The key contribution of the paper is the formulation of Tree Energy Loss. TEL leverages the structure-preserving capabilities of minimum spanning trees (MSTs) to model the pairwise affinities between pixels. The process involves:

  1. Affinity Modeling: Construction of MSTs using both low-level color information and high-level semantic features. This methodology ensures that pairwise affinities account for both local appearance and global semantic content.
  2. Pseudo Label Generation: By applying the tree-based affinities to network predictions, the framework generates pseudo labels for unlabeled pixels. These labels are refined in a hierarchical manner, starting with low-level features and culminating at the high-level features, forming a robust self-training mechanism.
  3. Integration with Standard Losses: TEL supplements the traditional segmentation loss, ideally coupling with existing frameworks without necessitating complex multi-stage training or post-processing steps. This simplicity in integration makes TEL a versatile choice for various network architectures.

Numerical Performance

Through comprehensive experiments on datasets such as PASCAL VOC 2012, Cityscapes, and ADE20K, the TEL method demonstrates superior performance in sparsely annotated settings. Notably, the approach outperforms existing methods while requiring significantly less annotation effort. The superiority of TEL is validated in point-, scribble-, and block-wise settings, showing enhancements over baselines by margins often exceeding 8% in mIoU scores.

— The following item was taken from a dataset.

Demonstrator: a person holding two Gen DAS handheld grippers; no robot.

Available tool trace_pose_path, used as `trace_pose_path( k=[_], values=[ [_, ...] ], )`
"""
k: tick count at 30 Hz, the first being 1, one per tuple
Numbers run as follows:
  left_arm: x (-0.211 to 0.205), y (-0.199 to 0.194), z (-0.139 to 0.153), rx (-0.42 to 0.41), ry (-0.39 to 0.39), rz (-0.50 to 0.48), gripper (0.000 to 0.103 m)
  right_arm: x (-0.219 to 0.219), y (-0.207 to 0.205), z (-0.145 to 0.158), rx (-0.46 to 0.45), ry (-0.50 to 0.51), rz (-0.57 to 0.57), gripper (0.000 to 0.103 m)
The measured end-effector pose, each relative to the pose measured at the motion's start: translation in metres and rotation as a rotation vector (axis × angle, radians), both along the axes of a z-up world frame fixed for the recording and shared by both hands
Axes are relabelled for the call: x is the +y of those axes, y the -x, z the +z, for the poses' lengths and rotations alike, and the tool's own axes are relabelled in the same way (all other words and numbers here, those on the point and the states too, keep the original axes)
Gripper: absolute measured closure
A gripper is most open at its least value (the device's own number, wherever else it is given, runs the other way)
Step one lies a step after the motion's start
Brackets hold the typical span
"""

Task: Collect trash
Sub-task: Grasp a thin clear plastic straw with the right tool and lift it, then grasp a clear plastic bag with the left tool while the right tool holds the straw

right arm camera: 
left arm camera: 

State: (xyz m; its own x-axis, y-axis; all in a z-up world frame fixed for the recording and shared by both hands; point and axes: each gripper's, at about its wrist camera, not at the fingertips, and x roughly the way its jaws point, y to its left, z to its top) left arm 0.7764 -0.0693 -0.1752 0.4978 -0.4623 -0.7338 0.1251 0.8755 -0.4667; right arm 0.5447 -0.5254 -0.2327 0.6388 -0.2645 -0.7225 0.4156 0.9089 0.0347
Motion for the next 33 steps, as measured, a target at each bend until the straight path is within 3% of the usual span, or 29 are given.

Implications and Future Directions

The implications of TEL are notable both in theory and practice:

  • Theoretical Implications: TEL’s usage of MSTs bridges low-level and high-level information seamlessly, offering a new perspective on how tree-based models can be utilized in deep learning. It also proposes a significant stride in weakly supervised learning paradigms, indicating potential applications in other domains with sparse supervision.
  • Practical Applications: By reducing reliance on fully labeled data, TEL holds promise in domains where data labeling is expensive or infeasible, such as medical imaging or satellite imagery. The efficiency of TEL in sparse settings encourages further exploration into cost-effective labeling strategies.

Looking forward, research could focus on optimizing the TEL approach further by incorporating advanced self-training mechanisms or exploring its application with other tree structures and graph models. Additionally, exploring TEL's adaptability with evolving neural architectures could provide insights into scalable models for large-scale deployment in diverse conditions.

In conclusion, the paper presents a well-structured approach to a prevalent challenge in computer vision, efficiently utilizing sparse annotations to achieve high-quality segmentation. Its contributions are both solid in their scientific formulation and promising in real-world applications.